What to do
Everything in the listing below needs to be returned word for word.

Provided entries
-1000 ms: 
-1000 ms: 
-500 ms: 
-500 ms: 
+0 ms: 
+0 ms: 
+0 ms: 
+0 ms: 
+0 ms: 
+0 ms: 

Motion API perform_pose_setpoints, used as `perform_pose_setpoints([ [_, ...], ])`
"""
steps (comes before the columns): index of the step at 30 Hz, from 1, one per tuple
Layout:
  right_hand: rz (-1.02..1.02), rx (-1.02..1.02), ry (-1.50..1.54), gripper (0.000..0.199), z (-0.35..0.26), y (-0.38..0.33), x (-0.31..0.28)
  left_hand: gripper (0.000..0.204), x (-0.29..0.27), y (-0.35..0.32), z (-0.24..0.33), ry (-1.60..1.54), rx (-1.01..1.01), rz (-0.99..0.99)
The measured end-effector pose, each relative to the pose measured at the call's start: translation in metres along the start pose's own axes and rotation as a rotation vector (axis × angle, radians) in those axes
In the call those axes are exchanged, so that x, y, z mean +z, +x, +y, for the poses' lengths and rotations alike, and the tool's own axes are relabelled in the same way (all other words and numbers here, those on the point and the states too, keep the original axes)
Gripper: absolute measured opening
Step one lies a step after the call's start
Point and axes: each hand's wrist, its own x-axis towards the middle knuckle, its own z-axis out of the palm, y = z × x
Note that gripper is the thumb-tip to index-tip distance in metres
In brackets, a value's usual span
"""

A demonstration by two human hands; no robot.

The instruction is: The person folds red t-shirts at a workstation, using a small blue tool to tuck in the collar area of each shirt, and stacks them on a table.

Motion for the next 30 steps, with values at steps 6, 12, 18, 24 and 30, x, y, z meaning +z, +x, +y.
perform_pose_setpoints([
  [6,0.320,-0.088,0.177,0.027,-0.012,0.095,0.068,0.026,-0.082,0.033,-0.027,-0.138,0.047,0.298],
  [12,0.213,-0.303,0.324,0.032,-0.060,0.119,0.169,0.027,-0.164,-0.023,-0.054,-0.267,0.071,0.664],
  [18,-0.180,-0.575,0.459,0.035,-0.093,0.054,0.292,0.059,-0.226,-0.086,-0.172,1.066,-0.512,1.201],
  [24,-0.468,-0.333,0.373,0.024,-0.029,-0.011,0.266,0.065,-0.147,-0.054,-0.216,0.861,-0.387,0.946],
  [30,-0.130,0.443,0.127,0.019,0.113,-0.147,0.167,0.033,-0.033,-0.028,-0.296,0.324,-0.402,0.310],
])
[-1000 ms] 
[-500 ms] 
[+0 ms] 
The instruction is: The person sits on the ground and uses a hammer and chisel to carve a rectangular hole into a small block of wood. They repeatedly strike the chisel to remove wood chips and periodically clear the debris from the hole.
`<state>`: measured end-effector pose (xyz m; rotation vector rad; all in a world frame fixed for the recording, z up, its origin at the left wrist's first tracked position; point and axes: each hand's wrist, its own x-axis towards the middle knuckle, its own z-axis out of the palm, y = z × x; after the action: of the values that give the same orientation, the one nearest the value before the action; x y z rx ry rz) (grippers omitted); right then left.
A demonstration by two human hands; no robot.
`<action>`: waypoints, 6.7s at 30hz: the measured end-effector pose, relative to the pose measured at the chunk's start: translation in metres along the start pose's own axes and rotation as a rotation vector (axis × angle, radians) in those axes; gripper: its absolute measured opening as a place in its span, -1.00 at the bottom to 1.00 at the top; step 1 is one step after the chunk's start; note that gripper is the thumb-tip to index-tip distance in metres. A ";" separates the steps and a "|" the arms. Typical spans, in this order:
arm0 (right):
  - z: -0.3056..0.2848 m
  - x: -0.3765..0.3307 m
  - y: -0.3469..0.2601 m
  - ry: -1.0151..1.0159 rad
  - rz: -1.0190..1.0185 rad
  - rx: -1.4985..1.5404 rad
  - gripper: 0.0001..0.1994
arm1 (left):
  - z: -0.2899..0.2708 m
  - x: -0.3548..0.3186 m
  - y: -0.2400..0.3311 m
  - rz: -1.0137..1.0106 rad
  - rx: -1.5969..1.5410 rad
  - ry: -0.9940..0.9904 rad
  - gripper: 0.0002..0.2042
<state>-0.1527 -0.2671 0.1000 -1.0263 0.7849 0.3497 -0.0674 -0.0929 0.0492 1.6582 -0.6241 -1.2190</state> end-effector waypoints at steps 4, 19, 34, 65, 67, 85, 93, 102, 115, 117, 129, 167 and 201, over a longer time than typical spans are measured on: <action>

Task solution
-1000 ms: 
-1000 ms: 
-500 ms: 
-500 ms: 
+0 ms: 
+0 ms: 
+0 ms: 
+0 ms: 
+0 ms: 
+0 ms: 

Motion API perform_pose_setpoints, used as `perform_pose_setpoints([ [_, ...], ])`
"""
steps (comes before the columns): index of the step at 30 Hz, from 1, one per tuple
Layout:
  right_hand: rz (-1.02..1.02), rx (-1.02..1.02), ry (-1.50..1.54), gripper (0.000..0.199), z (-0.35..0.26), y (-0.38..0.33), x (-0.31..0.28)
  left_hand: gripper (0.000..0.204), x (-0.29..0.27), y (-0.35..0.32), z (-0.24..0.33), ry (-1.60..1.54), rx (-1.01..1.01), rz (-0.99..0.99)
The measured end-effector pose, each relative to the pose measured at the call's start: translation in metres along the start pose's own axes and rotation as a rotation vector (axis × angle, radians) in those axes
In the call those axes are exchanged, so that x, y, z mean +z, +x, +y, for the poses' lengths and rotations alike, and the tool's own axes are relabelled in the same way (all other words and numbers here, those on the point and the states too, keep the original axes)
Gripper: absolute measured opening
Step one lies a step after the call's start
Point and axes: each hand's wrist, its own x-axis towards the middle knuckle, its own z-axis out of the palm, y = z × x
Note that gripper is the thumb-tip to index-tip distance in metres
In brackets, a value's usual span
"""

A demonstration by two human hands; no robot.

The instruction is: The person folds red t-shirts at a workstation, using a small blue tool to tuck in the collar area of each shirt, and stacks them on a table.

Motion for the next 30 steps, with values at steps 6, 12, 18, 24 and 30, x, y, z meaning +z, +x, +y.
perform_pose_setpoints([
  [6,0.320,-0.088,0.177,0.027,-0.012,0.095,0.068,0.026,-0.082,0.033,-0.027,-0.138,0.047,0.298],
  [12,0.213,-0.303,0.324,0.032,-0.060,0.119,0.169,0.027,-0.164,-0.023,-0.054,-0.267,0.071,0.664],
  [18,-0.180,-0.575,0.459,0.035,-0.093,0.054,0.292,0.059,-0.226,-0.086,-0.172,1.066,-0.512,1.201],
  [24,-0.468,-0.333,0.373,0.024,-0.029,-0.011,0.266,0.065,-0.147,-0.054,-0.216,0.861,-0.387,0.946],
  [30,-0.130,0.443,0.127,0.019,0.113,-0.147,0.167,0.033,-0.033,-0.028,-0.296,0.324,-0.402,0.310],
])
[-1000 ms] 
[-500 ms] 
[+0 ms] 
The instruction is: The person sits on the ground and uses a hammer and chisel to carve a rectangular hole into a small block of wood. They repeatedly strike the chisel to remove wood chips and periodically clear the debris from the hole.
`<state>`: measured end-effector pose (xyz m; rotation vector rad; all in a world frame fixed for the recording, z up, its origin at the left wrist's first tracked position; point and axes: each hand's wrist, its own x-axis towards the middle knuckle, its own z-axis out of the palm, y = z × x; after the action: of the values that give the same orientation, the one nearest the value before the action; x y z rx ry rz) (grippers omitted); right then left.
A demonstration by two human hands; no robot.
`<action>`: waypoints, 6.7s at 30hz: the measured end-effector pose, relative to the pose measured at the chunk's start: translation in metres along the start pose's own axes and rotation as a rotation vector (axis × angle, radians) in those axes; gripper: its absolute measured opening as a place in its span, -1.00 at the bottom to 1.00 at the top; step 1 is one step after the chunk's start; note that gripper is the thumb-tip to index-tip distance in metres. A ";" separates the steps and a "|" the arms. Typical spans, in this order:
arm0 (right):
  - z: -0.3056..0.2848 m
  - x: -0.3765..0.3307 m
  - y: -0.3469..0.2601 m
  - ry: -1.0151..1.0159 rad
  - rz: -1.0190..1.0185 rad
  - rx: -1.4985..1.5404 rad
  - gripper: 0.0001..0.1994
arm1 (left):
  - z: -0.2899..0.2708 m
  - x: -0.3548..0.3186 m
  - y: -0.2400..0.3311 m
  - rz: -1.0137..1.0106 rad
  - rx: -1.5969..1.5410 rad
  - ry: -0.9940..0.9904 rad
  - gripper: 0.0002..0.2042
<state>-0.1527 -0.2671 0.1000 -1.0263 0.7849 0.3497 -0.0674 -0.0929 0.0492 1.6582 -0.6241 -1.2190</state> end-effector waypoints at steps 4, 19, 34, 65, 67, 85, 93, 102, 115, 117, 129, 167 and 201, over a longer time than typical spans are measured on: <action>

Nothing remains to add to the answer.